Reliable Apps: Sentry for Distributed Tracing and Monitoring

Introduction

In today's tech world, with its micro-services, cloud apps, and complex systems, how we make software has totally changed. These new ways give us huge power, but they also make new problems we need smart solutions for one big problem is knowing what's happening in all the parts of our app as things move around. Some big companies like Twitter, Uber, and Netflix have also recognized the significance of addressing this challenge and have integrated distributed tracing into their systems.

Distributed tracing is the solution we use. It's like a map that shows us how things move in our app, even when it's spread out. In modern apps, where lots of parts work together, finding problems and knowing how everything works can be tricky. But distributed tracing helps us do it. It's like a flashlight that helps us see where things slow down, find mistakes, and understand how our app works, even when it's big and complex.

The Importance of Distributed Tracing

At the core, the Dwarves Foundation team utilizes Sentry for monitoring product health. With distributed tracing, developers and operations teams gain a comprehensive visualization of request paths and time spent at each step. This proves invaluable during the project development and building process.

Key Benefits of Distributed Tracing:

Identifying Performance Bottlenecks: By scrutinizing request timelines during complex processes like the checkout in an e-commerce site, you can pinpoint delays and inefficiencies.
Visualizing Request Paths: Visual representations of how requests traverse various services allow quick identification of latency issues and bottlenecks.
Continuous Monitoring and Iteration: Utilize tracing for continuous monitoring and improvement, adapting to fluctuating traffic and demands.

Real-World Use Case: Optimizing E-commerce Checkout

Imagine developing an e-commerce website with a multifaceted checkout process involving services like user authentication, inventory management, payment processing, and order fulfillment.
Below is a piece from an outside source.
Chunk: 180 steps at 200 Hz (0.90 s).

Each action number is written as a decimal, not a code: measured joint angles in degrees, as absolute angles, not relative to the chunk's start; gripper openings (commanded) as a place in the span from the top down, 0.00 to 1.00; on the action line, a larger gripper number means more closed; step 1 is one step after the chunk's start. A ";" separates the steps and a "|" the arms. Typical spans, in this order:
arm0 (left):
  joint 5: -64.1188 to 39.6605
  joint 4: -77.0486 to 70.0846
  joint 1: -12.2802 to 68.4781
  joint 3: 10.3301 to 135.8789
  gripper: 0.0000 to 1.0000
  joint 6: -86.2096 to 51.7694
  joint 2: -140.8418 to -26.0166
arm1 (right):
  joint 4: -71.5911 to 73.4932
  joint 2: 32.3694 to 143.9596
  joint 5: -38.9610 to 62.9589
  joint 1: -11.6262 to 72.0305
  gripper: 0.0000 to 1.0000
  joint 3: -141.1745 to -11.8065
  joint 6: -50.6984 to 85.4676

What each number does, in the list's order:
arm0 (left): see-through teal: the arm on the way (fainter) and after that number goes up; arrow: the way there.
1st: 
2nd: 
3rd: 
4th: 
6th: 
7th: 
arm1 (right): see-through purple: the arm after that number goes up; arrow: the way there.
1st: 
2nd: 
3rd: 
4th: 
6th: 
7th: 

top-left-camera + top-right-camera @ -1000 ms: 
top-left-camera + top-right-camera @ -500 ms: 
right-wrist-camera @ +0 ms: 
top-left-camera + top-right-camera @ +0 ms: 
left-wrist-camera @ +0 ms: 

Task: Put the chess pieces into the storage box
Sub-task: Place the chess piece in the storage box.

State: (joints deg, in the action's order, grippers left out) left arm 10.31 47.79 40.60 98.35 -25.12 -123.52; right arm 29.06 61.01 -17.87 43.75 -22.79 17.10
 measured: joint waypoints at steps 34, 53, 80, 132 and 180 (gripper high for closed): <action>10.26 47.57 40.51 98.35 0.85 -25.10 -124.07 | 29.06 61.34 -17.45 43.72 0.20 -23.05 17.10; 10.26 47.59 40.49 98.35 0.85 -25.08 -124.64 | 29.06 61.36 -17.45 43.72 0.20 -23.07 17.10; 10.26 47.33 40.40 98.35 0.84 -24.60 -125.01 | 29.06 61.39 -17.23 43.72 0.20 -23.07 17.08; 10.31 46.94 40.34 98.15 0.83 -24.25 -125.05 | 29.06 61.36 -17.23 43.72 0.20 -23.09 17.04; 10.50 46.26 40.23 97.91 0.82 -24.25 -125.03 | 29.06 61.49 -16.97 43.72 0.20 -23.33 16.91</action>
Distributed tracing would empower you to:

Identify Latency: Scrutinize request timelines during the checkout process to identify components causing delays.
Trace Request Flow: Visualize how checkout requests progress across services, highlighting bottlenecks.
Optimization and Iteration: Employ tracing for constant monitoring and enhancement, adapting to surges in user traffic.

Under the Hood: How Distributed Tracing Operates

Traces are composed of two fundamental components:

A span describes an operation or task that a service is doing. Spans can cover big operations, like a web server responding to an HTTP request, or very small ones, like calling a function.
A trace describes the complete journey of one or more connected spans. If a trace connects spans from different services, it is called a distributed trace.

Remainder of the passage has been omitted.